Maybe a little bit more radical approach: Don't offer a cleanup callback at all and always delete all uploaded files (regardless whether a 404 is returned or whether a render function was called or not). If an application needs one or more files to be stored for longer than the request, it can simply copy the file. Or just rename the file in the application. Then the unlink-call in the libhttpserver would fail but this would be considered as acceptable and not trigger an error.

Yes, I mean I could live with that, because it would not interfere at all with my usecase. For the case where those files are needed later, that copy might be expensive, depending on how it is done, but you could argue that's business of the user.

Just moving (renaming) a file would make sense for the case where the lib generates the filenames anyways, but I did not thought of this in the first place, because I considered the lib responsible for those files.

Either way, it would need an update of documentation, to clearly state what the library does and what not. It's a little hard to guess what user expectations are in this case. 😕

LeSpocky avatar Mar 28 '22 13:03 LeSpocky

I am fine if the cleanup function would get the whole map. This was merely a question.

Actually the "radical" approach would just be the same if the user of the lib would not provide a custom cleanup function. Then the lib would again always delete all uploaded files and a user could simply preserve files by copying or renaming.

As a default cleanup is needed anyway I offering the possibility for a custom cleanup function is a good approach.

Anyway I think, this functionality (a default cleanup function at least) is really necessary for a released version. As using the library as it is at the moment could be used for some kind of DoS attack if a malicious client could simply fill up the whole file system of a device.

ctomahogh avatar Mar 28 '22 13:03 ctomahogh

Love the thread.

The general approach of the library with managing uploaded content is that the content is "owned" by the library until it leaves and it is accessed by the structures of the library itself. Along those lines, if you use an "in memory" approach, the content uploaded goes away as soon as the http_request object is deleted.

The fact that we store the file on disk is just an extension of memory to me; the library still "owns" that content until the user doesn't take explicit ownership of it.

As such, having a deletion by default is a good strategy (akin to freeing a dangling pointer and preventing a leakage).

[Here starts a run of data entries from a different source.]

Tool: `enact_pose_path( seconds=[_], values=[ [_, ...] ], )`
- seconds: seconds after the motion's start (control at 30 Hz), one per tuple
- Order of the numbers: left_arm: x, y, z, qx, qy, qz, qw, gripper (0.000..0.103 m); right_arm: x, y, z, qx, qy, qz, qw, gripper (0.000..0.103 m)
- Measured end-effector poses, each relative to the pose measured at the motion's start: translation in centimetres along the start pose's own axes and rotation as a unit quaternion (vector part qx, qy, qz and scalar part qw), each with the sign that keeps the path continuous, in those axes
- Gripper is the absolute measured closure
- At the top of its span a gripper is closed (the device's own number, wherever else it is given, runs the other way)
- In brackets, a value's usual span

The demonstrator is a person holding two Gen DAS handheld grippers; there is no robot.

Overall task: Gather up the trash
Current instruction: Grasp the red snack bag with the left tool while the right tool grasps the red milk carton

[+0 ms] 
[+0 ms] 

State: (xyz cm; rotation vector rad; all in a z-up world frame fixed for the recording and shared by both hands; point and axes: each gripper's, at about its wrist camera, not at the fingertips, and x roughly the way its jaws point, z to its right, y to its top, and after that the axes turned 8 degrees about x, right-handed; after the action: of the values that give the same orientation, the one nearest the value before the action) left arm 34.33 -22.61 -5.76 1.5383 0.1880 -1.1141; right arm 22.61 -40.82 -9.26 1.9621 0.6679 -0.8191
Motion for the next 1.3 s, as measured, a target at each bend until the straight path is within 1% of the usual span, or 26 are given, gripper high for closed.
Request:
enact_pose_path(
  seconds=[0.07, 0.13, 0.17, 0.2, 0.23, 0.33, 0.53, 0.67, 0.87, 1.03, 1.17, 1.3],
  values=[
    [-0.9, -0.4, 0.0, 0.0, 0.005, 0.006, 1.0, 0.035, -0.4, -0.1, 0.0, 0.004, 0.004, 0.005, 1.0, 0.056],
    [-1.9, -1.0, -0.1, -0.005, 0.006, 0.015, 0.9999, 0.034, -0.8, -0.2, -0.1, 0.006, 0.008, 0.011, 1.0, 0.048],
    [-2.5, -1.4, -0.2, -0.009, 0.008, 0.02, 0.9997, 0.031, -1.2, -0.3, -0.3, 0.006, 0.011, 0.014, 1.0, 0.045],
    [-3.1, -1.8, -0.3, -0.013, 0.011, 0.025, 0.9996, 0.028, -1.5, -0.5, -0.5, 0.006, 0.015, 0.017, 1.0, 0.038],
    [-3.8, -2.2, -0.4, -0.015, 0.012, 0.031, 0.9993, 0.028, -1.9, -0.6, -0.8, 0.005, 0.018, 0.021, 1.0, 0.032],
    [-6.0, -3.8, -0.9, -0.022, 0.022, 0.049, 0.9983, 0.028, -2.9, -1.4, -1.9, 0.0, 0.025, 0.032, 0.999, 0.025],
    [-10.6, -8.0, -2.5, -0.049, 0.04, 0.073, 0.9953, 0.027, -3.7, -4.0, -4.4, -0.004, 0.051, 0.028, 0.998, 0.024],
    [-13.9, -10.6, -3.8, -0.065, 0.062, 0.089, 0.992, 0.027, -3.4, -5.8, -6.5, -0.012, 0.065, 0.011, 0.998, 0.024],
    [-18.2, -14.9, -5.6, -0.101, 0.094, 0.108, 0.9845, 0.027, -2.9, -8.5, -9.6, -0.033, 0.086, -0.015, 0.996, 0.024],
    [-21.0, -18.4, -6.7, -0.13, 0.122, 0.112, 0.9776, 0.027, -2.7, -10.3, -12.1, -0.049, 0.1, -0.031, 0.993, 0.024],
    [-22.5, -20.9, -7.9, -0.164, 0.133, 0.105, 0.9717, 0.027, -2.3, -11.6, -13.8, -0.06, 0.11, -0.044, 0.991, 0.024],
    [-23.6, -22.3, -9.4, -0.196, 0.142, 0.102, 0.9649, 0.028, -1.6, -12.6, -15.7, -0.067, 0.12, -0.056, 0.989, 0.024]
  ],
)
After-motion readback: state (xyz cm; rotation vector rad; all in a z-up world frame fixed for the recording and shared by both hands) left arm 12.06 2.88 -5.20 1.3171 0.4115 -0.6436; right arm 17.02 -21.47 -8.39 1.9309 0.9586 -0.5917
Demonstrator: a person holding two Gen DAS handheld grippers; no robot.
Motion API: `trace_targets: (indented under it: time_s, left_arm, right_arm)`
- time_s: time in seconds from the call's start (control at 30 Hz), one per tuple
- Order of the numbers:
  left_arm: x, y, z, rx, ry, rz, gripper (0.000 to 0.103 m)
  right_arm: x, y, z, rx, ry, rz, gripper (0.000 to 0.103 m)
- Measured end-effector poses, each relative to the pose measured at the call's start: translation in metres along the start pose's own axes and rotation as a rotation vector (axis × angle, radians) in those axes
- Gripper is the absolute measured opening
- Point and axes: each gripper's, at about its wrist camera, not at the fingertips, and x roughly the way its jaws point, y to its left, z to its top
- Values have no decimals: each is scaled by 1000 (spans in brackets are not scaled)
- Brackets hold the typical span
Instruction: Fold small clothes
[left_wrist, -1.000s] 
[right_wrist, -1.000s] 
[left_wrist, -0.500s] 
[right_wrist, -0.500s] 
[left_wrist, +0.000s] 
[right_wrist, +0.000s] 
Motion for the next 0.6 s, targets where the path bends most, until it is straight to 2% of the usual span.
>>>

To keep the library usable this is what I'd do:

  1. Have the library delete by default the file(s) on disk contextually with the deletion of the http_request they are related to.
  2. Provide a server-level override for the delete function - the users can basically void this function if they want to keep the files in the same location (had they provided a custom one) or move them if they need to manage them elsewhere.

On 2. I am working on a more general system of overrides at resource level; so keeping it at server level for now is fine - it will all go down one layer when I am finally close on this.

etr avatar Mar 29 '22 17:03 etr

Okay, what I take from this for now: we can start with the cleanup (1.) already, because it's more or less independent from the actual solution we come up with for hook or override (2.) or whatever it will be called.

LeSpocky avatar Mar 29 '22 18:03 LeSpocky

Okay, what I take from this for now: we can start with the cleanup (1.) already, because it's more or less independent from the actual solution we come up with for hook or override (2.) or whatever it will be called.

For that minimal "radical" approach, see #266.

LeSpocky avatar Apr 12 '22 05:04 LeSpocky